It looks like the docs prior to 9.1beta have no real reference to collation at all, so it's down to trial and error unless someone in the know speaks up.

--sam


Re: a strange order by behavior

From
Pavel Stehule
Date:
Hello

a equalent of C collate for UTF8 is ucs_basic

Regards

Pavel Stehule

2011/6/22 Samuel Gendler <sgendler@ideasculptor.com>:
>
>
> On Tue, Jun 21, 2011 at 3:37 AM, Eyal Wilde <eyal@impactsoft.co.il> wrote:
>>
>> the database collation is: en_US.UTF-8
>> drop table t1;
>> create table t1 (recid int ,f1 varchar(20));
>> insert into t1 values (1,'a');
>> insert into t1 values (2,' ');
>> insert into t1 values (3,'aa');
>> insert into t1 values (4,' a');
>> select * from t1 order by f1
>> result:
>> recid  f1
>> 2      " "
>> 1      "a"        -- 2 comes before 1 because space is smaller then 'a'.
>> fine.
>> 4      " a"       -- now is see that 1 comes before 4 because space is
>> greater then 'a' !?
>> 3      "aa"       -- now again, 4 comes before 3 because space is smaller
>> the 'a' !?!
>
> I seem to recall a thread here about it ignoring spaces entirely in that
> collation (and maybe ignoring capitalization, too?).  I went to go test that
> assertion by initializing a database with C collation and got some complaint
> about it being incompatible with my template1 template database.  I
> initialized a db off of template0 and then got side tracked and you've only
> just reminded me of it.  I was planning to test whether it is safe to use
> UTF-8 for encoding but use C collation, and then maybe investigate other
> collations.
> This worked:
> createdb  -E UTF-8 --lc-collate=C some_db
> so it should be easy enough to play around with it some.  I'm not sure how
> to get a list of valid collations for any given charset, and it seems like C
> collation would generate somewhat strange results with non-ascii characters
> (french accented characters are supposed to alphabetize in some unexpected
> manner, I believe), so there must be something better - closer to UTF-8
> collation but without ignoring whitespace and such.  A quick google search
> reveals that there is some kind of standard for unicode collation
> (http://www.unicode.org/reports/tr10/ ) and I have no idea if that is what
> is represented by the en_US.UTF-8 collation or not.  I've got no real
> experience with this stuff.
> It appears that there are differences regarding collation in recent versions
> - the beta docs for 9.1 show that you can set collation on individual
> operations or differently for different columns
> (http://www.postgresql.org/docs/9.1/static/collation.html ).  I see nothing
> like that in 8.4 docs.
> It definitely looks like we both need to have a read of the localization
> chapter of the docs for our database version as there is a bunch of stuff in
> there that I was surprised to read when I just did a quick scan - like using
> anything but C or posix is much slower and can produce incorrect results in
> a 'like' query
> It looks like the docs prior to 9.1beta have no real reference to collation
> at all, so it's down to trial and error unless someone in the know speaks
> up.
> --sam
>
>


Re: a strange order by behavior

From
Samuel Gendler
Date:
Interesting.  The original thread to which I was referring has a subject of "Sorting Issue" and the original request showed a list of vehicle model names which were sorting as though there were no spaces. The user had collation set to en_US.UTF-8.  However, my database (on OS X) sorts both his example and the example that started this thread correctly, despite my lc_collate being set to the same value.

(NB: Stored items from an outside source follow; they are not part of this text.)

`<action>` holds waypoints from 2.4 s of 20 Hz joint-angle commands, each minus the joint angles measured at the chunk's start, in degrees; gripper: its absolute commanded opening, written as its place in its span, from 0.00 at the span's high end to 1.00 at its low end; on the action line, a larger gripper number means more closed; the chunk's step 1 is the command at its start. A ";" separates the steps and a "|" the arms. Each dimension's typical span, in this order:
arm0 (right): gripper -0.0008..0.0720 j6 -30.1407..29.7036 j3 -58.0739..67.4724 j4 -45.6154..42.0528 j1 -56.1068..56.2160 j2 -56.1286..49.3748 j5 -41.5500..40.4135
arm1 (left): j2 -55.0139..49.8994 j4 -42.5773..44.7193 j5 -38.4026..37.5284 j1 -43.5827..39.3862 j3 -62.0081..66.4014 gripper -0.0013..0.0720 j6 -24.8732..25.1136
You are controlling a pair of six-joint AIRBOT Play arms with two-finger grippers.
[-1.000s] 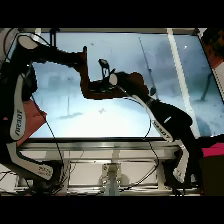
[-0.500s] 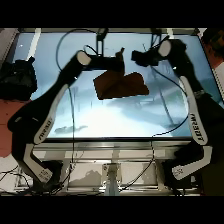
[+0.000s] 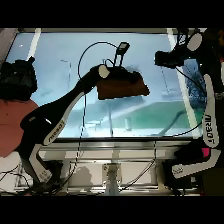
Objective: Fold the clothes and pants, and hang the long-sleeved shirts on hangers.
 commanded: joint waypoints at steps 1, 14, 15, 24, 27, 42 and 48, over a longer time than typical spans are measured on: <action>0.34 -6.73 -2.03 1.16 -1.25 -2.91 2.14 | 2.56 0.52 -5.62 4.31 -0.02 0.02 0.00; 0.05 -10.32 -2.14 19.69 -5.57 -17.68 -10.80 | 5.16 0.31 -18.49 14.32 -0.02 0.14 -0.02; 0.05 -10.32 -2.14 19.69 -5.57 -17.94 -10.25 | 5.16 0.31 -18.49 14.29 -0.02 0.14 -0.02; 0.09 -10.34 -2.14 30.03 -5.57 -25.11 -6.19 | 5.16 0.11 -18.49 14.29 -0.02 0.14 -0.02; 0.10 -10.40 -2.14 33.77 -5.46 -27.93 -2.64 | 5.16 0.13 -18.49 14.32 -0.02 0.14 0.00; 0.12 -15.13 -2.14 38.07 4.52 -27.96 1.64 | 5.16 0.11 -18.49 14.32 -0.02 0.14 -0.02; 0.15 -16.33 -2.14 38.27 9.03 -27.96 -1.03 | 5.16 0.11 -18.49 14.32 -0.02 0.14 0.00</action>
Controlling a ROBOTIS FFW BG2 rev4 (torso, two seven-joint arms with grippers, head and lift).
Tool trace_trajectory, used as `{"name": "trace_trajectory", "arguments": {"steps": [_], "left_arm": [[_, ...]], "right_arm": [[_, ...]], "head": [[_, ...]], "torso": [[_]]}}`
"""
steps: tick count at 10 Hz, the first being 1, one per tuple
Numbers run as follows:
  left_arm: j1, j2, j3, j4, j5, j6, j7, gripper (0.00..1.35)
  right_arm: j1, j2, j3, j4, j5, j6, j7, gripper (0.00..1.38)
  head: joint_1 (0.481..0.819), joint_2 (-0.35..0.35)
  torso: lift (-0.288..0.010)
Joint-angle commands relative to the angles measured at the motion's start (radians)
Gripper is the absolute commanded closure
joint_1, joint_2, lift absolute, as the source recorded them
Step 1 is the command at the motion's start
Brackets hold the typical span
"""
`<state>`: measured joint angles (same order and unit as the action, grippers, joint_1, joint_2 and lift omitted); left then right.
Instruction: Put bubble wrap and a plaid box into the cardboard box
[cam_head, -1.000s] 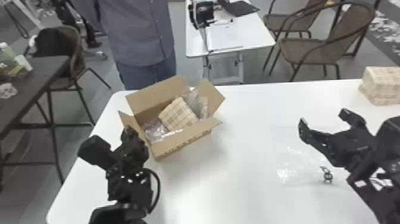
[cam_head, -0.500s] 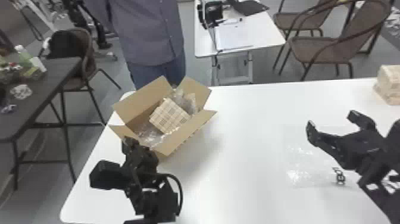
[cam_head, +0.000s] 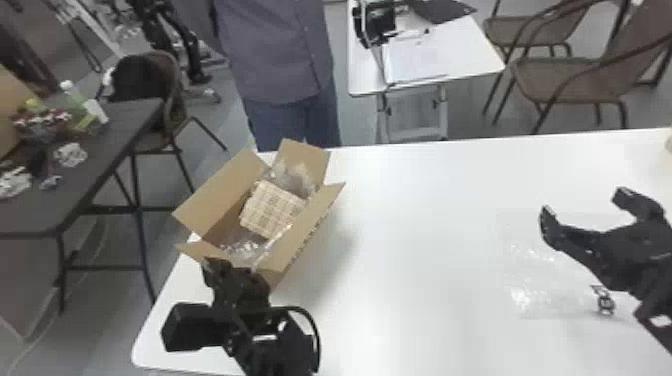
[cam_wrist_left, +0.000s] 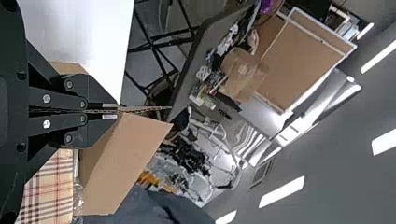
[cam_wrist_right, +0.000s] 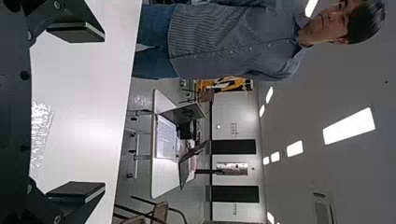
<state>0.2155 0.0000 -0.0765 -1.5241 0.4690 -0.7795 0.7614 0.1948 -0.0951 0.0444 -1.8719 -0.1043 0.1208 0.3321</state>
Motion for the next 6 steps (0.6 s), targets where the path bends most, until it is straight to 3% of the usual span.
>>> {"name": "trace_trajectory", "arguments": {"steps": [1, 2, 4, 5, 6], "left_arm": [[-0.007, -0.003, -0.016, 0.035, 0.016, -0.044, 0.004, 1.22], [-0.019, -0.003, -0.029, 0.061, 0.023, -0.078, 0.004, 1.12], [-0.022, 0.002, -0.034, 0.070, 0.002, -0.104, 0.004, 0.24], [-0.019, 0.011, -0.028, 0.071, -0.036, -0.119, 0.039, 0.00], [-0.025, 0.006, -0.006, 0.091, -0.090, -0.159, 0.061, 0.01]], "right_arm": [[-0.002, 0.000, 0.002, 0.002, 0.000, 0.000, 0.004, 0.17], [-0.002, 0.000, 0.005, 0.004, 0.000, 0.000, 0.004, 0.17], [-0.003, -0.002, 0.005, 0.005, 0.000, 0.000, 0.008, 0.17], [-0.003, -0.002, 0.005, 0.004, 0.000, 0.002, 0.008, 0.17], [-0.002, -0.002, 0.005, 0.004, 0.000, 0.000, 0.008, 0.17]], "head": [[0.695, 0.291], [0.695, 0.294], [0.695, 0.292], [0.695, 0.292], [0.695, 0.297]], "torso": [[-0.107], [-0.107], [-0.107], [-0.107], [-0.107]]}}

Then I just ran the exact same test on a Centos 5 linux host (postgresql 8.4 as well) and I am seeing the 'erroneous' sort order that prompted both this thread and the other.  So you can't even assume the same behaviour for the same collation on different platforms.

On OS X:

# \l
       Name        |   Owner    | Encoding |  Collation  |    Ctype    |   Access privileges   
-------------------+------------+----------+-------------+-------------+-----------------------
 col_test          | u1         | UTF8     | en_US.UTF-8 | en_US.UTF-8 | 
 
# show lc_collate;
 lc_collate  
-------------
 en_US.UTF-8

# select * from t1 order by f1;
 id |        f1         
----+-------------------
  1 | CX Hatchback
  2 | CX Minivan
  2 | CX Plus Minivan
  2 | CX Sedan
  2 | CX Sport Utility
  2 | CXL Minivan
  2 | CXL Premium Sedan
  2 | CXL Sedan
  2 | CXL Sport Utility
  2 | CXL Turbo Sedan
  2 | CXS Sedan

On CentOS 5:

# \l
       Name        |   Owner    | Encoding |  Collation  |    Ctype    |   Access privileges   
-------------------+------------+----------+-------------+-------------+-----------------------
 col_test          | u1         | UTF8     | en_US.UTF-8 | en_US.UTF-8 | 

# show lc_collate
ecorithm-# ;
 lc_collate  
-------------
 en_US.UTF-8

# select * from t1 order by f1;
 id |        f1         
----+-------------------
  1 | CX Hatchback
  2 | CXL Minivan
  2 | CXL Premium Sedan
  2 | CXL Sedan
  2 | CXL Sport Utility
  2 | CXL Turbo Sedan
  2 | CX Minivan
  2 | CX Plus Minivan
  2 | CX Sedan
  2 | CX Sport Utility
  2 | CXS Sedan

Further testing would seem to reveal that OS X is using something resembling C collation order, despite the fact that it says en_US.UTF-8. I say this because it is also case sensitive.  CentOS, on the other hand, is ignoring spaces, but is also case-insensitive.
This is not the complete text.